Task goal: Repeat all the data word for word.

Stored entries:
_ _ _ _ _
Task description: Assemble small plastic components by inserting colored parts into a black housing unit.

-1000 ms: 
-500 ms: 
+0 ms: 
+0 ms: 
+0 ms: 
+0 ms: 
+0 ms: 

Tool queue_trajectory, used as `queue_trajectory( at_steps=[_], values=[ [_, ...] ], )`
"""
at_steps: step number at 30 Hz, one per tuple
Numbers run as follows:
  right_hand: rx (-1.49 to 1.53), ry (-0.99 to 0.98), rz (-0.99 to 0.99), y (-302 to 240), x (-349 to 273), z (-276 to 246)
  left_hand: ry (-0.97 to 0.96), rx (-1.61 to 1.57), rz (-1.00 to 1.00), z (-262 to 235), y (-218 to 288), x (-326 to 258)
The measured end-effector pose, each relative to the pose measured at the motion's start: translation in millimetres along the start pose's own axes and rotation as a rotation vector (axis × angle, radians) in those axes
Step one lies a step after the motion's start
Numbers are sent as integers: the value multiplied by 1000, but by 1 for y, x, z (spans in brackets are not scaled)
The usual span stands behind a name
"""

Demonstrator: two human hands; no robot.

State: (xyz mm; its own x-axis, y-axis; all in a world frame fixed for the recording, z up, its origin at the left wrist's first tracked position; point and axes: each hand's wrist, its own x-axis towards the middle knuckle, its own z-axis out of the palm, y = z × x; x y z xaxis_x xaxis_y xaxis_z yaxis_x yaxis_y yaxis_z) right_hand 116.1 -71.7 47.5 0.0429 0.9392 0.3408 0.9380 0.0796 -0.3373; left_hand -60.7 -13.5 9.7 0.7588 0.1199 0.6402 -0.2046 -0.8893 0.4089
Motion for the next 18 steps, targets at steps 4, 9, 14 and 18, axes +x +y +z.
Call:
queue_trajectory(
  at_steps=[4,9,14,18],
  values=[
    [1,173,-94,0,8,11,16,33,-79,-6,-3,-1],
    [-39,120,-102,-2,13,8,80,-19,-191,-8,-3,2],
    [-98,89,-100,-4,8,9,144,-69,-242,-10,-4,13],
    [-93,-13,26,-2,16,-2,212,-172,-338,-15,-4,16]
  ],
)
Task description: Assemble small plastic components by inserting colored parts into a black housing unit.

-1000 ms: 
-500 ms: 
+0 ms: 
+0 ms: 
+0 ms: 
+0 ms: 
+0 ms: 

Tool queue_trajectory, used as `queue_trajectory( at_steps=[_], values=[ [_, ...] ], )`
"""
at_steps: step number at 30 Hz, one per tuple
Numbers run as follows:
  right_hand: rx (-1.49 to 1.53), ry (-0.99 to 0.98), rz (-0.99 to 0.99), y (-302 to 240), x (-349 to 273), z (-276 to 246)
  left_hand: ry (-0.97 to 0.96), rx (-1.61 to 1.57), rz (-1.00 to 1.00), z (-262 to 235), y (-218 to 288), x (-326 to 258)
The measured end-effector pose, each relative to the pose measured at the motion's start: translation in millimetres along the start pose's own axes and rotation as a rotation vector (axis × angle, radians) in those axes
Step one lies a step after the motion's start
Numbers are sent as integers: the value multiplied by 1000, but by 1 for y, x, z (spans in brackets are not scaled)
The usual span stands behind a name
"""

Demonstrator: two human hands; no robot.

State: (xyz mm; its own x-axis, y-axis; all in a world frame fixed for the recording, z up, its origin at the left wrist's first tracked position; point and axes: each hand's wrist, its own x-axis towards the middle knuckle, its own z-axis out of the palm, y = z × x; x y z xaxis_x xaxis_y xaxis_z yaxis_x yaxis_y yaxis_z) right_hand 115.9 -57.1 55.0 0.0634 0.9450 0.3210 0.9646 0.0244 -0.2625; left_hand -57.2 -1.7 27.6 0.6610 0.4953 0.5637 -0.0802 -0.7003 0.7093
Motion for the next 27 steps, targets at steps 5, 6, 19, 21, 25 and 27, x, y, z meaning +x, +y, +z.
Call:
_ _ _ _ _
Answer section:
Task description: Assemble small plastic components by inserting colored parts into a black housing unit.

-1000 ms: 
-500 ms: 
+0 ms: 
+0 ms: 
+0 ms: 
+0 ms: 
+0 ms: 

Tool queue_trajectory, used as `queue_trajectory( at_steps=[_], values=[ [_, ...] ], )`
"""
at_steps: step number at 30 Hz, one per tuple
Numbers run as follows:
  right_hand: rx (-1.49 to 1.53), ry (-0.99 to 0.98), rz (-0.99 to 0.99), y (-302 to 240), x (-349 to 273), z (-276 to 246)
  left_hand: ry (-0.97 to 0.96), rx (-1.61 to 1.57), rz (-1.00 to 1.00), z (-262 to 235), y (-218 to 288), x (-326 to 258)
The measured end-effector pose, each relative to the pose measured at the motion's start: translation in millimetres along the start pose's own axes and rotation as a rotation vector (axis × angle, radians) in those axes
Step one lies a step after the motion's start
Numbers are sent as integers: the value multiplied by 1000, but by 1 for y, x, z (spans in brackets are not scaled)
The usual span stands behind a name
"""

Demonstrator: two human hands; no robot.

State: (xyz mm; its own x-axis, y-axis; all in a world frame fixed for the recording, z up, its origin at the left wrist's first tracked position; point and axes: each hand's wrist, its own x-axis towards the middle knuckle, its own z-axis out of the palm, y = z × x; x y z xaxis_x xaxis_y xaxis_z yaxis_x yaxis_y yaxis_z) right_hand 116.1 -71.7 47.5 0.0429 0.9392 0.3408 0.9380 0.0796 -0.3373; left_hand -60.7 -13.5 9.7 0.7588 0.1199 0.6402 -0.2046 -0.8893 0.4089
Motion for the next 18 steps, targets at steps 4, 9, 14 and 18, axes +x +y +z.
Call:
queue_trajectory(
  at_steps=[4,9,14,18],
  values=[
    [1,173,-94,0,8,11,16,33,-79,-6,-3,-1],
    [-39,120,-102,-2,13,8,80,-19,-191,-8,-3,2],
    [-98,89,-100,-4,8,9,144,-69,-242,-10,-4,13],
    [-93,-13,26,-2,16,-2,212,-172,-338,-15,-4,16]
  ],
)
Task description: Assemble small plastic components by inserting colored parts into a black housing unit.

-1000 ms: 
-500 ms: 
+0 ms: 
+0 ms: 
+0 ms: 
+0 ms: 
+0 ms: 

Tool queue_trajectory, used as `queue_trajectory( at_steps=[_], values=[ [_, ...] ], )`
"""
at_steps: step number at 30 Hz, one per tuple
Numbers run as follows:
  right_hand: rx (-1.49 to 1.53), ry (-0.99 to 0.98), rz (-0.99 to 0.99), y (-302 to 240), x (-349 to 273), z (-276 to 246)
  left_hand: ry (-0.97 to 0.96), rx (-1.61 to 1.57), rz (-1.00 to 1.00), z (-262 to 235), y (-218 to 288), x (-326 to 258)
The measured end-effector pose, each relative to the pose measured at the motion's start: translation in millimetres along the start pose's own axes and rotation as a rotation vector (axis × angle, radians) in those axes
Step one lies a step after the motion's start
Numbers are sent as integers: the value multiplied by 1000, but by 1 for y, x, z (spans in brackets are not scaled)
The usual span stands behind a name
"""

Demonstrator: two human hands; no robot.

State: (xyz mm; its own x-axis, y-axis; all in a world frame fixed for the recording, z up, its origin at the left wrist's first tracked position; point and axes: each hand's wrist, its own x-axis towards the middle knuckle, its own z-axis out of the palm, y = z × x; x y z xaxis_x xaxis_y xaxis_z yaxis_x yaxis_y yaxis_z) right_hand 115.9 -57.1 55.0 0.0634 0.9450 0.3210 0.9646 0.0244 -0.2625; left_hand -57.2 -1.7 27.6 0.6610 0.4953 0.5637 -0.0802 -0.7003 0.7093
Motion for the next 27 steps, targets at steps 5, 6, 19, 21, 25 and 27, x, y, z meaning +x, +y, +z.
Call:

No more output will be produced.